Fayeben / GenerativeDiffusionPrior

Generative Diffusion Prior for Unified Image Restoration and Enhancement (CVPR2023)
Apache License 2.0
277 stars 30 forks source link

Mismatch between the code and the paper (low-light enhancement and HDR) #17

Closed opherbambi closed 1 year ago

opherbambi commented 1 year ago

Hi, When I got into the code I noticed that in the running scripts of "sample_x0_enhancement_HDR\low_light.py" in the function "light_cond_fn", the loss function is only the MSE loss, while the calculation of the loss expression with L_exp, L_color, and L_TV are being commented.

image

While in the paper, in Algorithm 2 GDP-x0 those losses do appear (as the Q).

image

Can you please explain it, I probably missed something in the code or I did not understand the paper well.

In addition, why the light factor and mask are updated according to the MSE loss only?

Fayeben commented 1 year ago

Hi, thanks for raising this valuable point. As you can see in the caption of the algorithm, the other three losses are optional. In fact, we can enhance the low-light images only with MSE loss. The other three losses are used to make our method more flexible, for example, L_exp can be used to control the brightness of the restored images. Moreover, if you use these losses together, you can update the light factor and mask via the total loss. If you have more questions, please feel free to ask. Thanks!

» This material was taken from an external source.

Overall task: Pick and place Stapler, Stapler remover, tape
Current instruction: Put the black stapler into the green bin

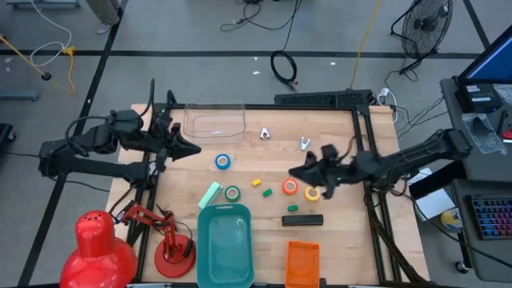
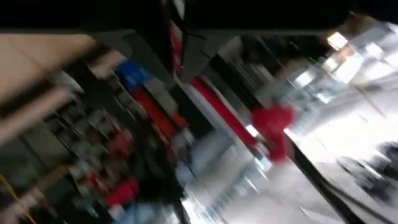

opherbambi commented 1 year ago

Thanks When I set the loss to the Reconstruction loss (mse) and the Quality loss (L_exp, L_color, and L_TV) as specified in the Appendix, and update the light factor and mask via the total loss I got black image. Did it happen to you too?

Fayeben commented 1 year ago

Hi, you can change the guidance scale to 5e4 in this line, since we use 2 as the number of optimization per time step. https://github.com/Fayeben/GenerativeDiffusionPrior/blob/116b875db9b4b6c3bcc8adcfc7dbaedb607e1edb/scripts/sample_x0_enhancement_low_light.py#L259C37-L259C37 Moreover, you can change this line to generate images with different lightness. https://github.com/Fayeben/GenerativeDiffusionPrior/blob/116b875db9b4b6c3bcc8adcfc7dbaedb607e1edb/scripts/sample_x0_enhancement_low_light.py#L73

Fayeben commented 1 year ago

Since there are no more questions, I'll mark it closed. If you still have some questions, please feel free to ask. Thanks!